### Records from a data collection
=== Begin Enclosure ===

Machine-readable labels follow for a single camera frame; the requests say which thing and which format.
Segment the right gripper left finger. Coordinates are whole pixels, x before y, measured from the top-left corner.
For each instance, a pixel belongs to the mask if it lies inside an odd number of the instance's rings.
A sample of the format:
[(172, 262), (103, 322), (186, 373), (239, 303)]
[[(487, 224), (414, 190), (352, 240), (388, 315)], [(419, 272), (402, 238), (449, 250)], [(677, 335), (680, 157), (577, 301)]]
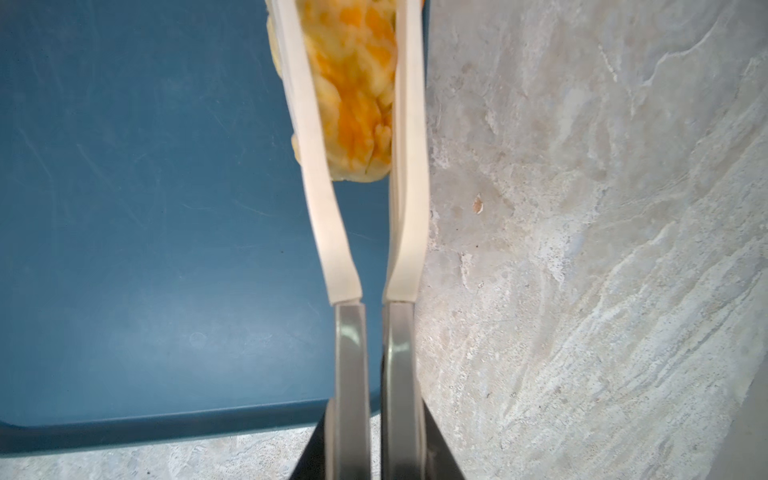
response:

=== End Enclosure ===
=== Begin Enclosure ===

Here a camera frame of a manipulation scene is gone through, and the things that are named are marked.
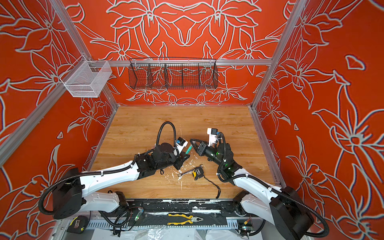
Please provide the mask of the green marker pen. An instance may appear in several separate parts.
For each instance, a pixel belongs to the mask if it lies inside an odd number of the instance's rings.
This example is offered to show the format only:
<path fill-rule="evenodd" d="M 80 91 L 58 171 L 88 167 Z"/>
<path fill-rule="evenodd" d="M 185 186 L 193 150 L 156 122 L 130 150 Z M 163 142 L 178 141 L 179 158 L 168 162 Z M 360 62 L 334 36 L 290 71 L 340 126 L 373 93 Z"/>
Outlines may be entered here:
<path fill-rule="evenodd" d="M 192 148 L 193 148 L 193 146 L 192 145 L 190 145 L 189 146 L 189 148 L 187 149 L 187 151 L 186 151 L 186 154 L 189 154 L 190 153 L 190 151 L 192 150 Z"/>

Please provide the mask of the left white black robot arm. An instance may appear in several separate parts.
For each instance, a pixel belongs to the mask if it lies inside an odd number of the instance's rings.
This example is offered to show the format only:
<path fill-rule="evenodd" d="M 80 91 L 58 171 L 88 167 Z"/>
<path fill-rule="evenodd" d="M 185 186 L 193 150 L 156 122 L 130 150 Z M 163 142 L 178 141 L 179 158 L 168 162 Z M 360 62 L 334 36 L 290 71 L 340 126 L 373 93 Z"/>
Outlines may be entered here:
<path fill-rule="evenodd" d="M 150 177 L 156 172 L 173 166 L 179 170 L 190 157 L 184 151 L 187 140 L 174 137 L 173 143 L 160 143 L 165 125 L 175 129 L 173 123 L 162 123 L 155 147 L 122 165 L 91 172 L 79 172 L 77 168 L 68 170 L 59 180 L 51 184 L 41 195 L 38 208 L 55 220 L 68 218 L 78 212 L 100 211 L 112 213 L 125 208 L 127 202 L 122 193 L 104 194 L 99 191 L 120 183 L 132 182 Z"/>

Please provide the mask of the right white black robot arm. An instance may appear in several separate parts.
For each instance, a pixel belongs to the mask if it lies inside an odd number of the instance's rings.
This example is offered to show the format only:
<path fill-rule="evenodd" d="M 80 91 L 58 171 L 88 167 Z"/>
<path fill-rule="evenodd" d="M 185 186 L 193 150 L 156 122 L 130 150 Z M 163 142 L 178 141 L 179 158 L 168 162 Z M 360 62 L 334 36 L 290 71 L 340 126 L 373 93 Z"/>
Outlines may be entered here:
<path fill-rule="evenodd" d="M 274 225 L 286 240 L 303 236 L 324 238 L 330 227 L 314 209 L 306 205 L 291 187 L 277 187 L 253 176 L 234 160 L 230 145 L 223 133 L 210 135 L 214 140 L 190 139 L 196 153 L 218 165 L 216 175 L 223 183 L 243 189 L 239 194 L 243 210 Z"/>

=== End Enclosure ===

### Problem to work on
Scan the records above for the string "separate", and copy every line where it turns up.

### Answer box
Please provide the mask of the green marker pen. An instance may appear in several separate parts.
Please provide the mask of the left white black robot arm. An instance may appear in several separate parts.
Please provide the mask of the right white black robot arm. An instance may appear in several separate parts.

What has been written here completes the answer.